▶ What is needed: Would you retype exactly the lines below, starting with the one that has "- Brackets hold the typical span" and going on through the one that has "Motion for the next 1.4", with no pictures and nothing else?

▶ Records from a dataset:
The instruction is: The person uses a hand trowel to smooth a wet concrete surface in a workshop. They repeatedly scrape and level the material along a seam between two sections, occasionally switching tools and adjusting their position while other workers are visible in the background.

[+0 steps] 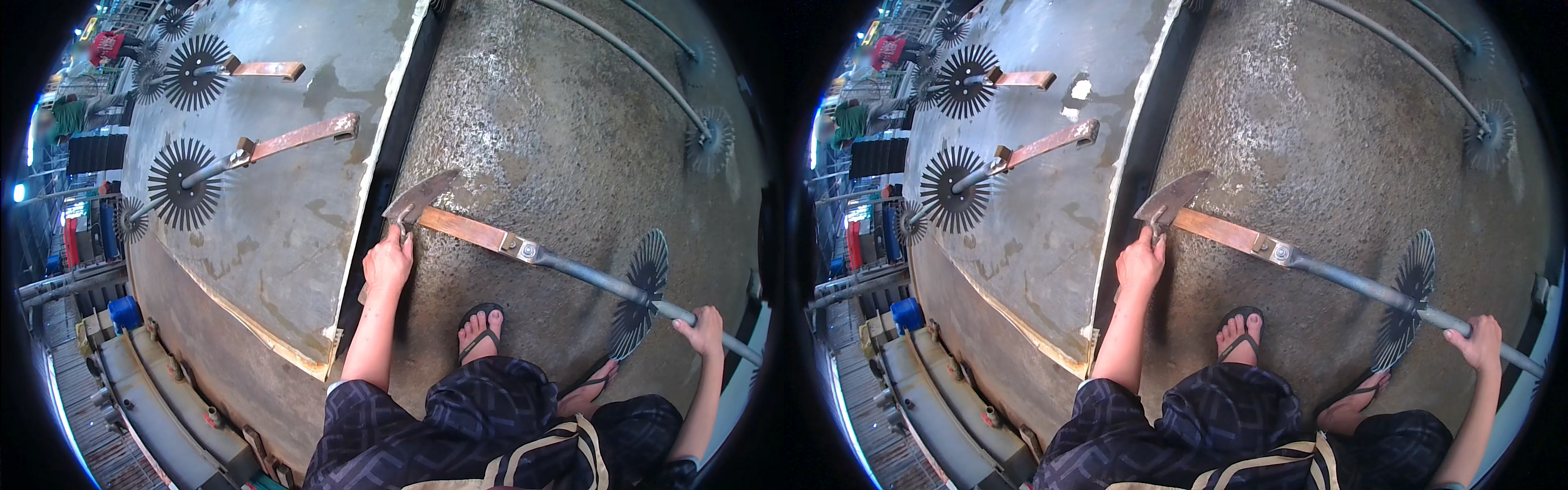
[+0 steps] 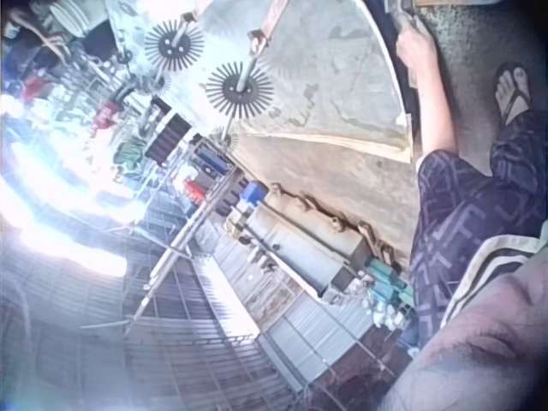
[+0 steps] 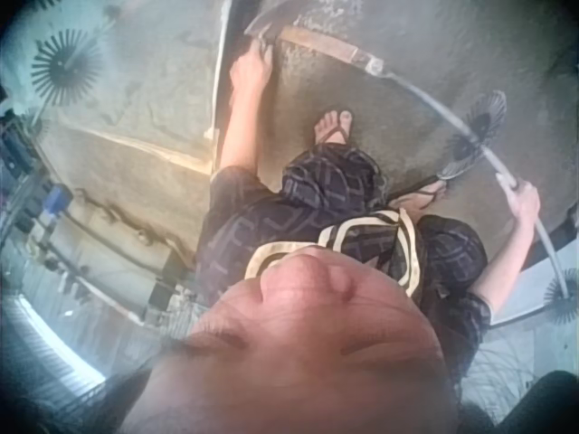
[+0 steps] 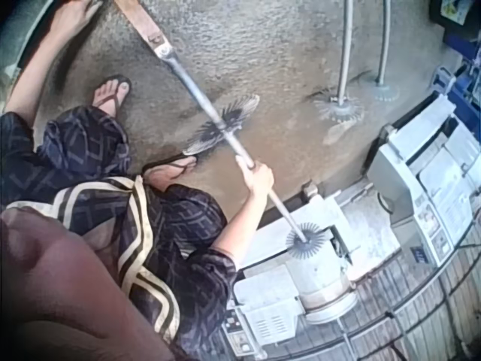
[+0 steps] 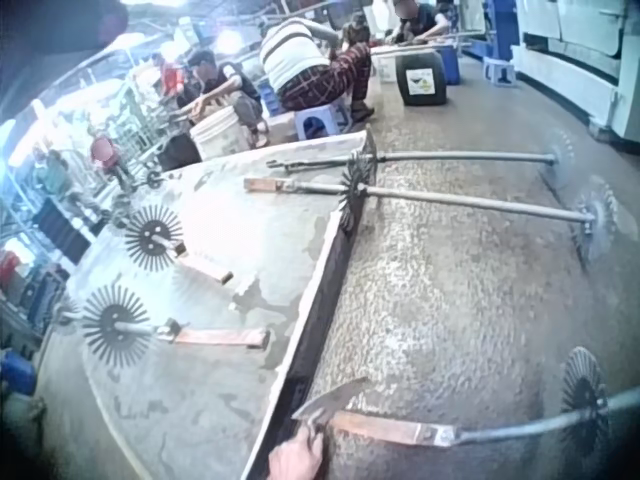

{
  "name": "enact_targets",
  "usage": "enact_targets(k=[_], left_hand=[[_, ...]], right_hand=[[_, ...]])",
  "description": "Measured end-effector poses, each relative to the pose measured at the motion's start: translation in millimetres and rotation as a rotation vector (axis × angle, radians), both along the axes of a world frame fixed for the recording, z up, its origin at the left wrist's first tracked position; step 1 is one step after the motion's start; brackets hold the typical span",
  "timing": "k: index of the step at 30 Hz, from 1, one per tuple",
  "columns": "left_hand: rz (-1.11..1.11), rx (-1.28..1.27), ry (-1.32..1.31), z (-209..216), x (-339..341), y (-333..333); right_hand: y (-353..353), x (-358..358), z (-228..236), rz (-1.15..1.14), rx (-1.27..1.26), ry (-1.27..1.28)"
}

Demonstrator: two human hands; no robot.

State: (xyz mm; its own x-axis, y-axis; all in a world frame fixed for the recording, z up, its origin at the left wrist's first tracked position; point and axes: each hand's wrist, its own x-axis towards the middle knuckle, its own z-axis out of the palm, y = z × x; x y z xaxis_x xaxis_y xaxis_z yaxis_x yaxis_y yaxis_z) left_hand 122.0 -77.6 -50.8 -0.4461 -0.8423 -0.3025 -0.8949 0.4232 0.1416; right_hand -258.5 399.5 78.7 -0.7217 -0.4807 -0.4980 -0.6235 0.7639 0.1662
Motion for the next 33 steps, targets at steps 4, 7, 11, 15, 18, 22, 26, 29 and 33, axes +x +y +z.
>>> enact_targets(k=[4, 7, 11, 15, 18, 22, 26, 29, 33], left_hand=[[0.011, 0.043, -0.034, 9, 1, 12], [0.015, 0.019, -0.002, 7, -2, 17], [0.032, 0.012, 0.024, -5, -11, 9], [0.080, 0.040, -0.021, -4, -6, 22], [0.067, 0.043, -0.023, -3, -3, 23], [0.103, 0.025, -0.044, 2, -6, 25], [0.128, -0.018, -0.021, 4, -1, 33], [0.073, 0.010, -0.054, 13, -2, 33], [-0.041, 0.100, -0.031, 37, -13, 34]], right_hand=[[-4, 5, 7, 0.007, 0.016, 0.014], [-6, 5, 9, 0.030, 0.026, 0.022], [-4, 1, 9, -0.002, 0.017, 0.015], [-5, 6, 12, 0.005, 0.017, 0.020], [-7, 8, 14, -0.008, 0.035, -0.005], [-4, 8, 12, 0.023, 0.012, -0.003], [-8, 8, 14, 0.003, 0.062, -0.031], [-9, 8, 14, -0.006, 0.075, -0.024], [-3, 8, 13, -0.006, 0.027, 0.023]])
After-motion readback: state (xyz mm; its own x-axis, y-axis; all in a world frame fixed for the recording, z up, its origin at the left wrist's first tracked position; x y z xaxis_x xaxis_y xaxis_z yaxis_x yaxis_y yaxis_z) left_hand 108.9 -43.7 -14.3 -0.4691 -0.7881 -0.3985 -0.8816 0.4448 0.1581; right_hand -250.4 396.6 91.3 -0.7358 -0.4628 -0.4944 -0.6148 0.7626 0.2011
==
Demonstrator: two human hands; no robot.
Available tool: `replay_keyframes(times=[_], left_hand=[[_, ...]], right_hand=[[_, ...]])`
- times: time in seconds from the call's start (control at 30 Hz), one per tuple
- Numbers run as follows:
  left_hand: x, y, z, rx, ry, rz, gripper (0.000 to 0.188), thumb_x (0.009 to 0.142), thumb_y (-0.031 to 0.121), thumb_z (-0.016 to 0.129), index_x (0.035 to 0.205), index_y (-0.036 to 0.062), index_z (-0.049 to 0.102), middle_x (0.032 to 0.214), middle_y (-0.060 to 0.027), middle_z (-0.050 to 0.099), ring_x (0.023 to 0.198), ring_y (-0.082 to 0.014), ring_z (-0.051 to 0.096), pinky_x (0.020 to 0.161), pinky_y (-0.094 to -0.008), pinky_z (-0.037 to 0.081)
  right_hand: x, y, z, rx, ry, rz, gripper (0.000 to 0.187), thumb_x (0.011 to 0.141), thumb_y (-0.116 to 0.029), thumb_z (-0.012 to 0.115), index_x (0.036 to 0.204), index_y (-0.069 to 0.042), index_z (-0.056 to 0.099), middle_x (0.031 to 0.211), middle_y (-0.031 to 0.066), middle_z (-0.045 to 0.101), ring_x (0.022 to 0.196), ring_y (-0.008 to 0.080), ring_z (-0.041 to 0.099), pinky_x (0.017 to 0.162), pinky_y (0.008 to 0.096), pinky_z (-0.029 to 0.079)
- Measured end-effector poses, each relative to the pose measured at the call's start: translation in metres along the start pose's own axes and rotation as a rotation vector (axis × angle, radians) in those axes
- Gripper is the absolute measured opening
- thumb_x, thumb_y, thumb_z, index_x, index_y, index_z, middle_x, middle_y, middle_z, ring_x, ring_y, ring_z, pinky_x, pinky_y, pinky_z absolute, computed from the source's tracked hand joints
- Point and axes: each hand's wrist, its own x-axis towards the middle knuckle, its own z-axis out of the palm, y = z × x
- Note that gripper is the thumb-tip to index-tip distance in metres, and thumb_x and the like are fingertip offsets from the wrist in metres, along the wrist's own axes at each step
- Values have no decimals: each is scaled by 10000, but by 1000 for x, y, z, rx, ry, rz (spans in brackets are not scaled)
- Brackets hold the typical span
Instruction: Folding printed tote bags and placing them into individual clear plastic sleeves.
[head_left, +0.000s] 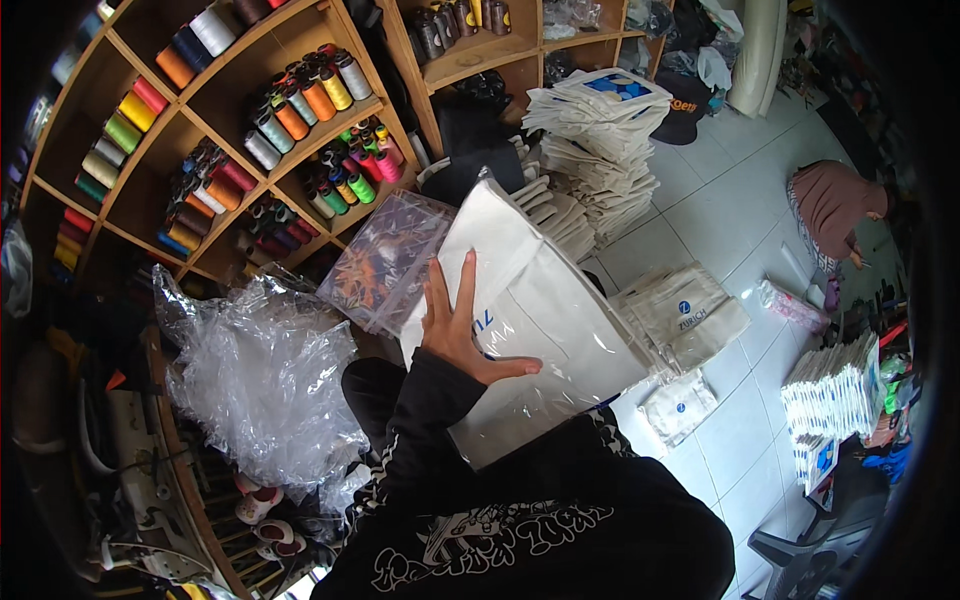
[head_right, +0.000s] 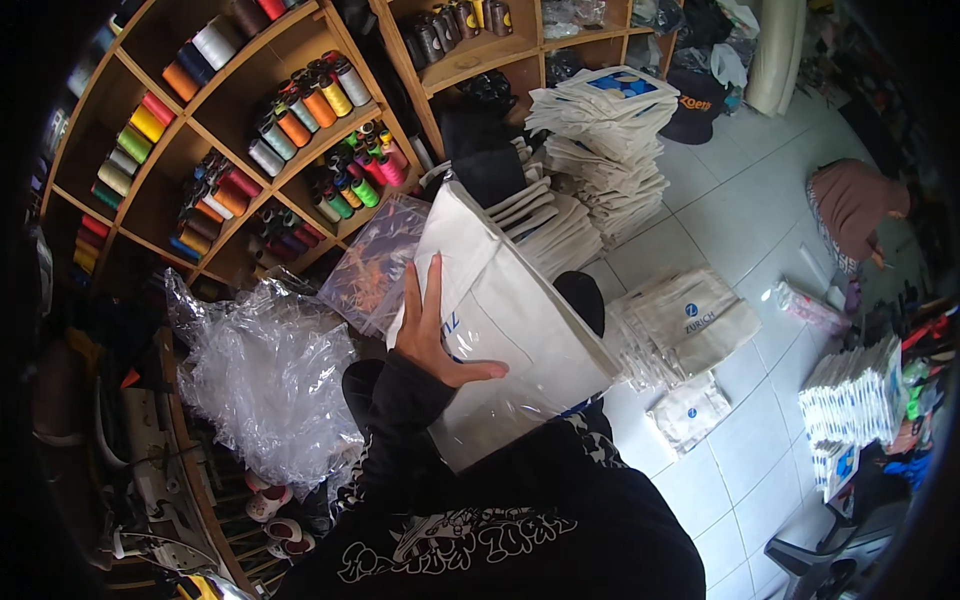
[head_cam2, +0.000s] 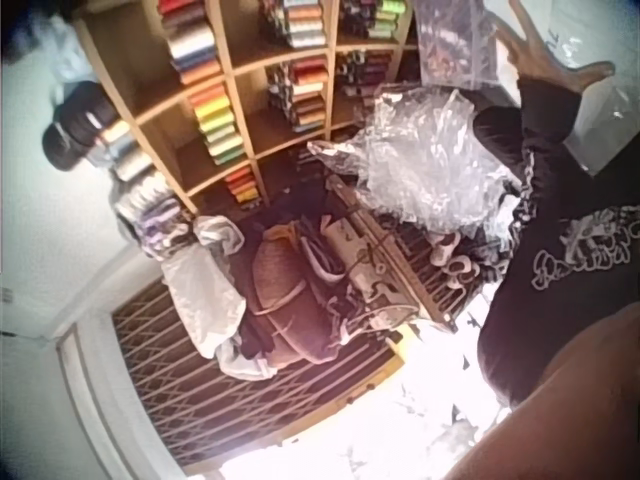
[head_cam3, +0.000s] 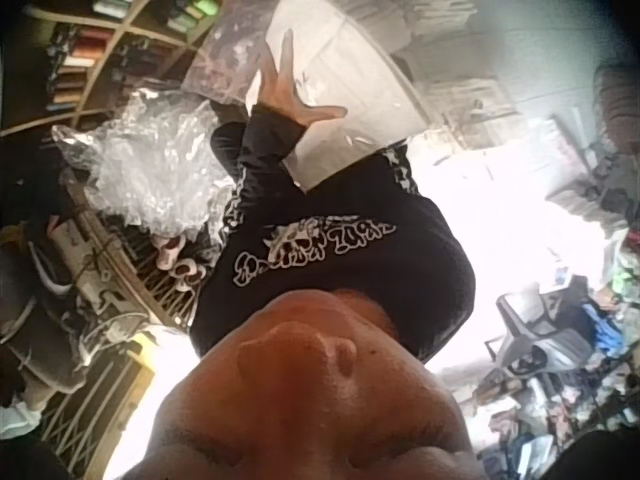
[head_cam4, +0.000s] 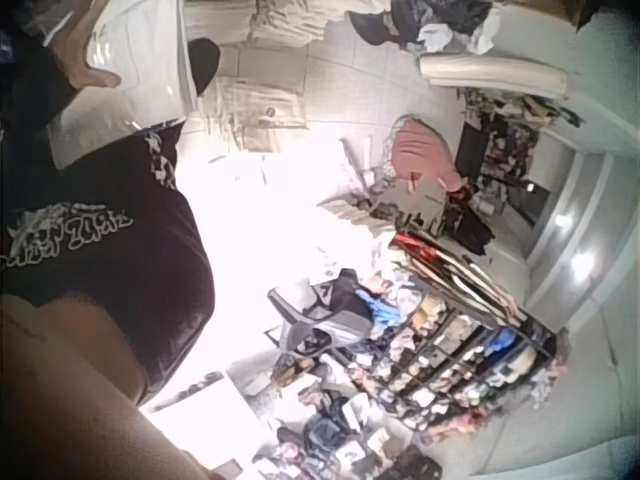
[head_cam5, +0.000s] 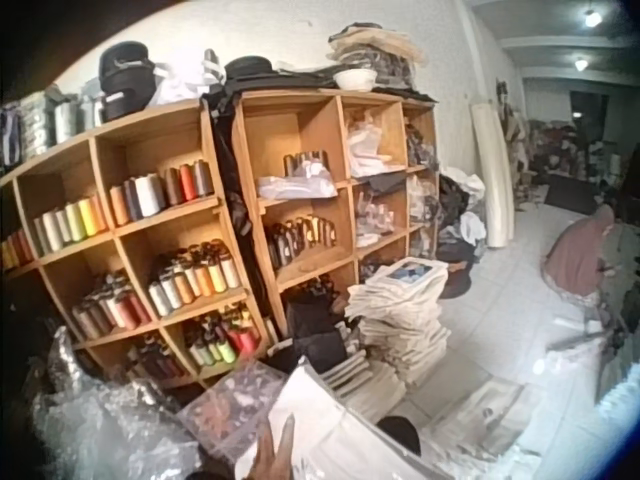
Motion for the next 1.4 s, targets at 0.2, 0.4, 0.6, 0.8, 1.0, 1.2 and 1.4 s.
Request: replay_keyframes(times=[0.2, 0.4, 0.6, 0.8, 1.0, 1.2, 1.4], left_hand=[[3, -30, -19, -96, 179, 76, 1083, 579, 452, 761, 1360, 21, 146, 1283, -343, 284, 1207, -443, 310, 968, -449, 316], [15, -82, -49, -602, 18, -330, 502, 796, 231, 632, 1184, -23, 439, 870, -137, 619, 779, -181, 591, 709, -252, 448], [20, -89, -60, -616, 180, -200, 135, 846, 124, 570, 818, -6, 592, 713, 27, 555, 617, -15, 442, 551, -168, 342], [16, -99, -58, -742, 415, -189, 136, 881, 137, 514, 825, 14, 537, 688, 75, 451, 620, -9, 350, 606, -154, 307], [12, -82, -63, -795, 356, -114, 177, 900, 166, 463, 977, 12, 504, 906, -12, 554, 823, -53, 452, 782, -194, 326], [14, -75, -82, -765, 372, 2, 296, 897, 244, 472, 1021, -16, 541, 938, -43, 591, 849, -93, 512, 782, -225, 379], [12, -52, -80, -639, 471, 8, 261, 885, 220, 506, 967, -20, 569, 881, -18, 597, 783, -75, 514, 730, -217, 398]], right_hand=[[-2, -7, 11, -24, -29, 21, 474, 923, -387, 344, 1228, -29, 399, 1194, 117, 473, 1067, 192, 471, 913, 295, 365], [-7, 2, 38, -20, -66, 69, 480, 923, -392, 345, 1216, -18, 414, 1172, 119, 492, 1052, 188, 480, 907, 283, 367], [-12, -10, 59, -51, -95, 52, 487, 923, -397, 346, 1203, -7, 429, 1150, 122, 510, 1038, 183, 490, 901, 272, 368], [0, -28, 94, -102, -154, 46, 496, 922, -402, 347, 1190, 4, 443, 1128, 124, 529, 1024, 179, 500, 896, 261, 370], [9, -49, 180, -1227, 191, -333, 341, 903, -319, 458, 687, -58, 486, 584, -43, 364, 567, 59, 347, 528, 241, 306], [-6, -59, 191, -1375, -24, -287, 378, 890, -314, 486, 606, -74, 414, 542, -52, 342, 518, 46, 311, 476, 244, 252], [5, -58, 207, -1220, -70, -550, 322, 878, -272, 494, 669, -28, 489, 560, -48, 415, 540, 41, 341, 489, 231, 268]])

▶ Task solution:
- Brackets hold the typical span
Instruction: Folding printed tote bags and placing them into individual clear plastic sleeves.
[head_left, +0.000s] 
[head_right, +0.000s] 
[head_cam2, +0.000s] 
[head_cam3, +0.000s] 
[head_cam4, +0.000s] 
[head_cam5, +0.000s] 
Motion for the next 1.4 s, targets at 0.2, 0.4, 0.6, 0.8, 1.0, 1.2 and 1.4 s.

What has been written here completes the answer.